Write out again only the lines that run from the start of the entries to the line containing "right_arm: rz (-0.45", both included.
(Stored data begins)
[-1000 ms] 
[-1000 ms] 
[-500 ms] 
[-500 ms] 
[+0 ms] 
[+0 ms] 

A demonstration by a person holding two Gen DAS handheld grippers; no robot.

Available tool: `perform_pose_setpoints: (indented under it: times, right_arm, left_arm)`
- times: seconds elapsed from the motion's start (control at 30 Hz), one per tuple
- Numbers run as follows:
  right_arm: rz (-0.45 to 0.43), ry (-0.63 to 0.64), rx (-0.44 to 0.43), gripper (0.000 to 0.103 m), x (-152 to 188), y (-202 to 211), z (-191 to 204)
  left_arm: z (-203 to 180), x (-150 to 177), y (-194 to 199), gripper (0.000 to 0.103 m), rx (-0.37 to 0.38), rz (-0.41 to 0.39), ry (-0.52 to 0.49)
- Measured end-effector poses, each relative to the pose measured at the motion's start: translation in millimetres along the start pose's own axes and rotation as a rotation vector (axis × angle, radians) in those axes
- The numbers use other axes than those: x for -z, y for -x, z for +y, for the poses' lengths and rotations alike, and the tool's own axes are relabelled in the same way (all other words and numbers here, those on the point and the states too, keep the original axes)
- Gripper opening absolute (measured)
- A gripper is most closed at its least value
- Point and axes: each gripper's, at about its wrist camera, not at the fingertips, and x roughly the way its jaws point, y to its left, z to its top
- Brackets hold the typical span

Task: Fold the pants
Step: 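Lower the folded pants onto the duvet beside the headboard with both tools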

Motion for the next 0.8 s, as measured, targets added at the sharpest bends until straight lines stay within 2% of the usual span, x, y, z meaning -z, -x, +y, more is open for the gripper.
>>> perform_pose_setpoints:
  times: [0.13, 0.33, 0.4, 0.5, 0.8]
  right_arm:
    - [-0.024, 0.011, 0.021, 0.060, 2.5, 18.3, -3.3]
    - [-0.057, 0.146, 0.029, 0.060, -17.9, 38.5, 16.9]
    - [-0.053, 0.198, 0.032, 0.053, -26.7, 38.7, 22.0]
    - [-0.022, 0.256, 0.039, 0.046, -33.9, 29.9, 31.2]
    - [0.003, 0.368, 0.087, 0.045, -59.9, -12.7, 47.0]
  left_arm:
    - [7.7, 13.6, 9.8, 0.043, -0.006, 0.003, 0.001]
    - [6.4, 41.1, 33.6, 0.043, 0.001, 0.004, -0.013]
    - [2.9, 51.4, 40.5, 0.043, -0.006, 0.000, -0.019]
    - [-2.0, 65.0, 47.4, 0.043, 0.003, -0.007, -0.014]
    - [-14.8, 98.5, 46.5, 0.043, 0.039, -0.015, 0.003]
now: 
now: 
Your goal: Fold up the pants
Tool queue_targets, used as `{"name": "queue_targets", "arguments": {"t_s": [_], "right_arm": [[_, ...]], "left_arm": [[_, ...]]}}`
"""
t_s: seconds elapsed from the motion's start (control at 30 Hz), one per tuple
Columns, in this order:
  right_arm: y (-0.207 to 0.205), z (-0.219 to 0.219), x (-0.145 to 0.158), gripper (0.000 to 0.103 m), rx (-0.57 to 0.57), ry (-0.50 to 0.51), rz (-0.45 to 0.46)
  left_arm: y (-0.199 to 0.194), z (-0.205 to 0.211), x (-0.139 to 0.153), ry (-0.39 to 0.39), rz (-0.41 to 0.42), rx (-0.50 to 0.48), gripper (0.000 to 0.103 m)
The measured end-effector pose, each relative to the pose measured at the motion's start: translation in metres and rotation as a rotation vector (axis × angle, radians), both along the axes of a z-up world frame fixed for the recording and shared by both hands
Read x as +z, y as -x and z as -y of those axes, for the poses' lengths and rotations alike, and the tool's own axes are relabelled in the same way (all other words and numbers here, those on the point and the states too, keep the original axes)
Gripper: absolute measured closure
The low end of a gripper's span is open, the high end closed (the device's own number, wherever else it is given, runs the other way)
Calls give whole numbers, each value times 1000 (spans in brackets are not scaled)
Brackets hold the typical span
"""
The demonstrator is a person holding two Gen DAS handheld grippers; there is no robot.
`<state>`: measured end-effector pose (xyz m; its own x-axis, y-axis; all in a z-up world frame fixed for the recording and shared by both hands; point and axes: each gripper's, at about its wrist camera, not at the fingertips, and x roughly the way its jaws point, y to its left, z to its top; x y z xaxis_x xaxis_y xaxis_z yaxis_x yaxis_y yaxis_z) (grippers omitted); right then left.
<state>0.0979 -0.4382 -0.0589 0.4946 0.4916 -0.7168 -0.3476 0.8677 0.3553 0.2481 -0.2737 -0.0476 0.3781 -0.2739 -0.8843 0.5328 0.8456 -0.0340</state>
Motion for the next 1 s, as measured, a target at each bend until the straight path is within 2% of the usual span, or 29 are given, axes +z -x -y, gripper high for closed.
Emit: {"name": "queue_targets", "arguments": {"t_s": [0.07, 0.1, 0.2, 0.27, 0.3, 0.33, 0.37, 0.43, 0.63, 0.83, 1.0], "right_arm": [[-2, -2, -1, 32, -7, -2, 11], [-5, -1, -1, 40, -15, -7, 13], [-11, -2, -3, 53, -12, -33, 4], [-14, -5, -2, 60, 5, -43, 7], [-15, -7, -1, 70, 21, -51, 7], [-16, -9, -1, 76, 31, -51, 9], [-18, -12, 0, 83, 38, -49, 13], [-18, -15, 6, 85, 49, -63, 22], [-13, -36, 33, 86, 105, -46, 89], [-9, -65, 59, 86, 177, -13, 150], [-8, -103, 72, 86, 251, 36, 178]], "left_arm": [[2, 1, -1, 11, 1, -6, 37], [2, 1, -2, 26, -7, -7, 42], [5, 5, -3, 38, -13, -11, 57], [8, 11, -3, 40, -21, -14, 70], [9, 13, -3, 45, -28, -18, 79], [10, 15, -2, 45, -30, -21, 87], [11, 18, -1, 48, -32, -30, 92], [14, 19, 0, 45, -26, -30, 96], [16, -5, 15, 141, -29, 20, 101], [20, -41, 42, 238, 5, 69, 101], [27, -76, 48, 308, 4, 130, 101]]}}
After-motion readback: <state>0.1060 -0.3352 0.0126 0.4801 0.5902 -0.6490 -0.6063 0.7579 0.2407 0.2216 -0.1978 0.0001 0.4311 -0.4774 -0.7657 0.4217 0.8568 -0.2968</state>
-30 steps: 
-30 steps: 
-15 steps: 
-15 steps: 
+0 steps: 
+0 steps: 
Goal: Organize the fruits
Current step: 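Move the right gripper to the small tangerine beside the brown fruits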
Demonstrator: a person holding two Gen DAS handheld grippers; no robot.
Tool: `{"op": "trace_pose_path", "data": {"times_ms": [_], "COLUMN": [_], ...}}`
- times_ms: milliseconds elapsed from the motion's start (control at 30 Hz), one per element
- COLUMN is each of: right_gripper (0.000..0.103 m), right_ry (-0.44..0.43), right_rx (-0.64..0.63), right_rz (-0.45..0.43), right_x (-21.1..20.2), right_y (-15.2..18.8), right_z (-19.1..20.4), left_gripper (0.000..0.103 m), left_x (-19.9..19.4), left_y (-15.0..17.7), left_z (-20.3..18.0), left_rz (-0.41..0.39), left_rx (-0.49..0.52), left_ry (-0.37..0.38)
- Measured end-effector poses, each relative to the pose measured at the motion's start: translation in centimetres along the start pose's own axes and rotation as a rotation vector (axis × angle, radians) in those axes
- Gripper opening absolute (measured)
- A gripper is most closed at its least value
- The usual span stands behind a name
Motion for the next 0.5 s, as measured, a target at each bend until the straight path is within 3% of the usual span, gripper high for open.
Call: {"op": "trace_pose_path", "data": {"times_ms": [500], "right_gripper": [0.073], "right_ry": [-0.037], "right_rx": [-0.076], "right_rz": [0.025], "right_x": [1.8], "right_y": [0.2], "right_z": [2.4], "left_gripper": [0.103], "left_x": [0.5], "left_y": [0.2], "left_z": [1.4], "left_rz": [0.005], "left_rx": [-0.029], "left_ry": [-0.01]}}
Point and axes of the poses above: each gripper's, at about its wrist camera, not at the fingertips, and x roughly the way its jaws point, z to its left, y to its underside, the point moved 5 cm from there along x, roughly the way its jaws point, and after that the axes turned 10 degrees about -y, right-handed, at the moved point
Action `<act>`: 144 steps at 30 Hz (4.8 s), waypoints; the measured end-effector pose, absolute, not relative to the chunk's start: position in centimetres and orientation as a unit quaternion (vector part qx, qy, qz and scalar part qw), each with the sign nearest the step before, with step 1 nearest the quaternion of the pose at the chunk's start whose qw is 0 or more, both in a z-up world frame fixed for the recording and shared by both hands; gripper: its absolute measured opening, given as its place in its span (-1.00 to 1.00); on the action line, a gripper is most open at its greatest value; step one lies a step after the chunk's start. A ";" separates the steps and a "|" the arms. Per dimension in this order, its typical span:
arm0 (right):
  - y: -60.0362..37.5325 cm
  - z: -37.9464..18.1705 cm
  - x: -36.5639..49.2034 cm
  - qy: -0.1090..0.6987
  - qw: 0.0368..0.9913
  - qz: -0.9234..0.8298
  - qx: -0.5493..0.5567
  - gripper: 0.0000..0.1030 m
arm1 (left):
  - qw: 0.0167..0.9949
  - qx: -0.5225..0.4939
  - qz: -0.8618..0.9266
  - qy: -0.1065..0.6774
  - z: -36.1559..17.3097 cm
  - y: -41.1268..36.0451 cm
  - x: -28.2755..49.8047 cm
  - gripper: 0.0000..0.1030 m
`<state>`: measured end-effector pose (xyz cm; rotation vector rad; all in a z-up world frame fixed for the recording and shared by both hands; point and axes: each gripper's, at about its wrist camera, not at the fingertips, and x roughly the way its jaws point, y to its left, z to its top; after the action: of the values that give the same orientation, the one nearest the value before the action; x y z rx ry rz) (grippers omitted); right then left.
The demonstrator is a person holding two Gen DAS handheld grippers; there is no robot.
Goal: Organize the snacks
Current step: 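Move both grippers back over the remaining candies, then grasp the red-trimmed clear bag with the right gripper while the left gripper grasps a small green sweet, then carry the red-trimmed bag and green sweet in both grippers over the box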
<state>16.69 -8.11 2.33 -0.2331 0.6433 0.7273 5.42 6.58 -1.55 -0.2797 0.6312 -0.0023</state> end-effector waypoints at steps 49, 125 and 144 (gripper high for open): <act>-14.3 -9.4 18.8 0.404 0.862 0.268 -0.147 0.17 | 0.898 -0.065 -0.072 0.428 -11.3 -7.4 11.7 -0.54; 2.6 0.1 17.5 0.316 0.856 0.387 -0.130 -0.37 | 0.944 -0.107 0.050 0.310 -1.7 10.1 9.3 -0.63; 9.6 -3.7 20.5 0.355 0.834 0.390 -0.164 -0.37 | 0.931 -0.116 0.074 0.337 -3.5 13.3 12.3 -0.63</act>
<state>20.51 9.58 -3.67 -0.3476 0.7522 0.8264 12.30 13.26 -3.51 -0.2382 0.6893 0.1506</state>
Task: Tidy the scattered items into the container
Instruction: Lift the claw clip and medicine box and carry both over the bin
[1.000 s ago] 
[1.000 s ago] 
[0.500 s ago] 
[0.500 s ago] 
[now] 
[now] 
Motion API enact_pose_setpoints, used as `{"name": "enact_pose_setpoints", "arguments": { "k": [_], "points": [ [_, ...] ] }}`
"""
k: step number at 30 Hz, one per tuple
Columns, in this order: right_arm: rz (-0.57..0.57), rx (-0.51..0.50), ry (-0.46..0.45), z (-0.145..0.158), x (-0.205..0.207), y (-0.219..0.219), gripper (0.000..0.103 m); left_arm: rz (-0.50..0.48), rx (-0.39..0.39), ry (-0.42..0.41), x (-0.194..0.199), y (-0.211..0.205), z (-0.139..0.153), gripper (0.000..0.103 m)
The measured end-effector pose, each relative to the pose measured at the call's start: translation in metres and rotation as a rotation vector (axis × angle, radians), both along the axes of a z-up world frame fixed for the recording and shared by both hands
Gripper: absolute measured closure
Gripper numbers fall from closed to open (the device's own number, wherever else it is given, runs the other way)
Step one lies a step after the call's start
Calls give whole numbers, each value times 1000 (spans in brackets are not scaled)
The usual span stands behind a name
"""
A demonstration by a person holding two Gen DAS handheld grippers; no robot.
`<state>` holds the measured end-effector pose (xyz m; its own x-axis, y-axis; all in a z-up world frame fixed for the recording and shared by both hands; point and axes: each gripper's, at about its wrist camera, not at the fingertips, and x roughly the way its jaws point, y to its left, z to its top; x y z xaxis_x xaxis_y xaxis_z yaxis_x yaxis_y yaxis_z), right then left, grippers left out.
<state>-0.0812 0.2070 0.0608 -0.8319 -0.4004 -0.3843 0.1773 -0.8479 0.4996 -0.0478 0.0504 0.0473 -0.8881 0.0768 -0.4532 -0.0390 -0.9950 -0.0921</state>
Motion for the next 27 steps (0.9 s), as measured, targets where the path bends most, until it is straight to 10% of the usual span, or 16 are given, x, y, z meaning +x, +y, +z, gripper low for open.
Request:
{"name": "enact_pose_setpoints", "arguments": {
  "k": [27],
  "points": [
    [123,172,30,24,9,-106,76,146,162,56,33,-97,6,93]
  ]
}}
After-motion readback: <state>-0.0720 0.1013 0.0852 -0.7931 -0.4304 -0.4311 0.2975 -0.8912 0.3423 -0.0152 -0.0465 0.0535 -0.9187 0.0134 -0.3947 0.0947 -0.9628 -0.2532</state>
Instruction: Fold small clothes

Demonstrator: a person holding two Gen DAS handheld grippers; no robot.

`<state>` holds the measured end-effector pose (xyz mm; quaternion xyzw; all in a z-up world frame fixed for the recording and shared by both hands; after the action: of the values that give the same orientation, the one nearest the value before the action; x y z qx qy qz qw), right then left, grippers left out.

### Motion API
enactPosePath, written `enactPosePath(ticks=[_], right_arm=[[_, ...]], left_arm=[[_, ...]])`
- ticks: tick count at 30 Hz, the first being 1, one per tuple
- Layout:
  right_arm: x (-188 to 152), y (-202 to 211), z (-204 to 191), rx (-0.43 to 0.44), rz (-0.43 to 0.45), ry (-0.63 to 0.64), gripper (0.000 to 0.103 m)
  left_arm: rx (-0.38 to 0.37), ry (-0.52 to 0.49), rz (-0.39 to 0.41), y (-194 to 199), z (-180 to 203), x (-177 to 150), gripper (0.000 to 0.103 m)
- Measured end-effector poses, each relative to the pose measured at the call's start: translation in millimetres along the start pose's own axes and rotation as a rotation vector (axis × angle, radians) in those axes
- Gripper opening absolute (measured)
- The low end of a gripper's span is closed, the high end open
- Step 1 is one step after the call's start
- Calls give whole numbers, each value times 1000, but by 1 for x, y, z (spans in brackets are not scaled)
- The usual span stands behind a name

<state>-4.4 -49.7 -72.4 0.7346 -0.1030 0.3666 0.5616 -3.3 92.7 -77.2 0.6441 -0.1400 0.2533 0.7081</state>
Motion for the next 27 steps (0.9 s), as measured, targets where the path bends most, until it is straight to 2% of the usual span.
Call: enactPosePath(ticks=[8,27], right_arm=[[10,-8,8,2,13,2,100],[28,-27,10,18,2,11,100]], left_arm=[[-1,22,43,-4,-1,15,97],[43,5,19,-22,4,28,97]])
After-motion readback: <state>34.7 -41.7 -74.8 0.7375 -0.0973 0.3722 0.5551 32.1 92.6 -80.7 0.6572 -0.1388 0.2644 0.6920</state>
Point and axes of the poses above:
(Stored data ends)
> [Written reply]
[-1000 ms] 
[-1000 ms] 
[-500 ms] 
[-500 ms] 
[+0 ms] 
[+0 ms] 

A demonstration by a person holding two Gen DAS handheld grippers; no robot.

Available tool: `perform_pose_setpoints: (indented under it: times, right_arm, left_arm)`
- times: seconds elapsed from the motion's start (control at 30 Hz), one per tuple
- Numbers run as follows:
  right_arm: rz (-0.45 to 0.43), ry (-0.63 to 0.64), rx (-0.44 to 0.43), gripper (0.000 to 0.103 m), x (-152 to 188), y (-202 to 211), z (-191 to 204)

There's no more to the answer.